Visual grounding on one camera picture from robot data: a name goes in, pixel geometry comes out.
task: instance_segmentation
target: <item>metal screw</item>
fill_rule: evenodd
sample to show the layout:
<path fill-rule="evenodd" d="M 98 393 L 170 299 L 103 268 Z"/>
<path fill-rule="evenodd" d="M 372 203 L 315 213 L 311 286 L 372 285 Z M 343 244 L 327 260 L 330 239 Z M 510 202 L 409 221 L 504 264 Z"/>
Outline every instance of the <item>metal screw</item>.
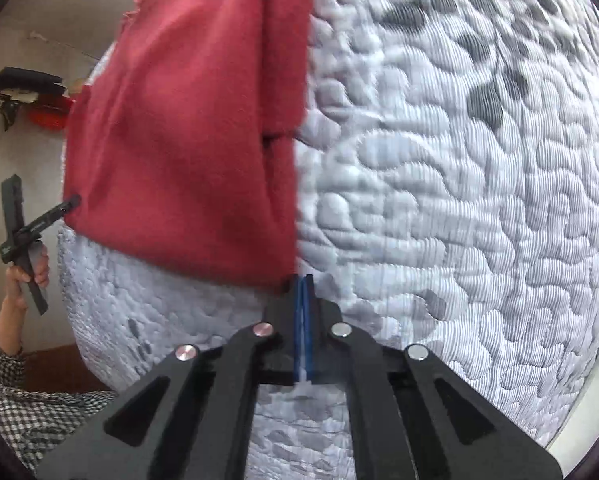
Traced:
<path fill-rule="evenodd" d="M 331 327 L 331 332 L 337 337 L 348 337 L 351 335 L 352 331 L 353 327 L 351 327 L 348 323 L 335 323 Z"/>
<path fill-rule="evenodd" d="M 275 328 L 270 323 L 257 323 L 252 331 L 257 337 L 269 337 L 275 332 Z"/>
<path fill-rule="evenodd" d="M 180 361 L 189 361 L 197 357 L 197 349 L 193 345 L 181 345 L 175 350 L 175 356 Z"/>
<path fill-rule="evenodd" d="M 415 361 L 423 361 L 428 357 L 428 349 L 424 345 L 410 345 L 406 349 L 406 353 L 410 359 Z"/>

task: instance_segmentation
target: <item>red garment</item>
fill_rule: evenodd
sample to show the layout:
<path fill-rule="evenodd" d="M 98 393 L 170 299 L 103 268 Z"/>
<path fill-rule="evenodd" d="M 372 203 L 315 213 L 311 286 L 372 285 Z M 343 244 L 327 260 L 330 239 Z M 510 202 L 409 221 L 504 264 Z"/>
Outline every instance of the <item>red garment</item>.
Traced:
<path fill-rule="evenodd" d="M 312 0 L 135 0 L 68 121 L 77 232 L 203 278 L 295 269 L 293 133 Z"/>

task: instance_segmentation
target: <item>bed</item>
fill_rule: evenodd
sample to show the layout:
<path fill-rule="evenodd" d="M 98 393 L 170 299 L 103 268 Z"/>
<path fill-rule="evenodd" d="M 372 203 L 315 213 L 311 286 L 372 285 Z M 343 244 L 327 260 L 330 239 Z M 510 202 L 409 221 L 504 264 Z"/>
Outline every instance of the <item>bed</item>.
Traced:
<path fill-rule="evenodd" d="M 577 469 L 599 437 L 599 10 L 315 0 L 307 77 L 298 272 L 382 343 L 428 346 Z M 179 343 L 223 344 L 265 295 L 65 226 L 59 259 L 82 356 L 117 390 Z M 353 477 L 343 392 L 260 388 L 248 472 Z"/>

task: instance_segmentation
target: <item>triangular cutout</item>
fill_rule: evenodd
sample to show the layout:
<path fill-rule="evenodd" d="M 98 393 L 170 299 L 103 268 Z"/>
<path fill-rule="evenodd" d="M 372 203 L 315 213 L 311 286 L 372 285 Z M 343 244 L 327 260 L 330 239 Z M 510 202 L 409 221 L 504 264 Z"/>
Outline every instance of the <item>triangular cutout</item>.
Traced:
<path fill-rule="evenodd" d="M 129 446 L 140 446 L 169 384 L 168 377 L 156 378 L 106 421 L 104 431 Z"/>
<path fill-rule="evenodd" d="M 469 446 L 474 441 L 495 431 L 495 427 L 490 421 L 444 379 L 435 380 L 435 388 L 462 444 Z"/>

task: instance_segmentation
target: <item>brown floor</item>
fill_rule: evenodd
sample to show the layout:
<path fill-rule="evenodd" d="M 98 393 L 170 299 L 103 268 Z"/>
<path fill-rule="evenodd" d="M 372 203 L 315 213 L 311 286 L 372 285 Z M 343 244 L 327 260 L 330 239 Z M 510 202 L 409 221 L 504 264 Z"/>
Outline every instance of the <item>brown floor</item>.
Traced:
<path fill-rule="evenodd" d="M 77 345 L 60 346 L 28 354 L 25 388 L 30 392 L 74 394 L 109 390 L 86 368 Z"/>

Problem statement.
Of the lines above, extract only those from the line with "target: <item>red garment</item>" to the line with "Outline every instance of the <item>triangular", both included, exactly as written.

Answer to this problem.
target: <item>red garment</item>
fill_rule: evenodd
sample to show the layout:
<path fill-rule="evenodd" d="M 98 393 L 170 299 L 103 268 Z"/>
<path fill-rule="evenodd" d="M 372 203 L 315 213 L 311 286 L 372 285 Z M 343 244 L 327 260 L 330 239 Z M 510 202 L 409 221 L 504 264 Z"/>
Outline every instance of the <item>red garment</item>.
Traced:
<path fill-rule="evenodd" d="M 312 0 L 135 0 L 68 121 L 77 232 L 203 278 L 295 269 L 293 133 Z"/>

task: instance_segmentation
target: <item>bed</item>
fill_rule: evenodd
sample to show the layout:
<path fill-rule="evenodd" d="M 98 393 L 170 299 L 103 268 Z"/>
<path fill-rule="evenodd" d="M 372 203 L 315 213 L 311 286 L 372 285 Z M 343 244 L 327 260 L 330 239 Z M 510 202 L 409 221 L 504 264 Z"/>
Outline every instance of the <item>bed</item>.
Traced:
<path fill-rule="evenodd" d="M 577 469 L 599 437 L 599 10 L 315 0 L 307 77 L 298 272 L 382 343 L 428 346 Z M 179 343 L 223 344 L 265 295 L 65 226 L 59 259 L 82 356 L 117 390 Z M 353 477 L 343 392 L 260 388 L 248 472 Z"/>

task: instance_segmentation
target: <item>triangular cutout</item>
fill_rule: evenodd
sample to show the layout:
<path fill-rule="evenodd" d="M 98 393 L 170 299 L 103 268 Z"/>
<path fill-rule="evenodd" d="M 372 203 L 315 213 L 311 286 L 372 285 Z M 343 244 L 327 260 L 330 239 Z M 510 202 L 409 221 L 504 264 Z"/>
Outline every instance of the <item>triangular cutout</item>.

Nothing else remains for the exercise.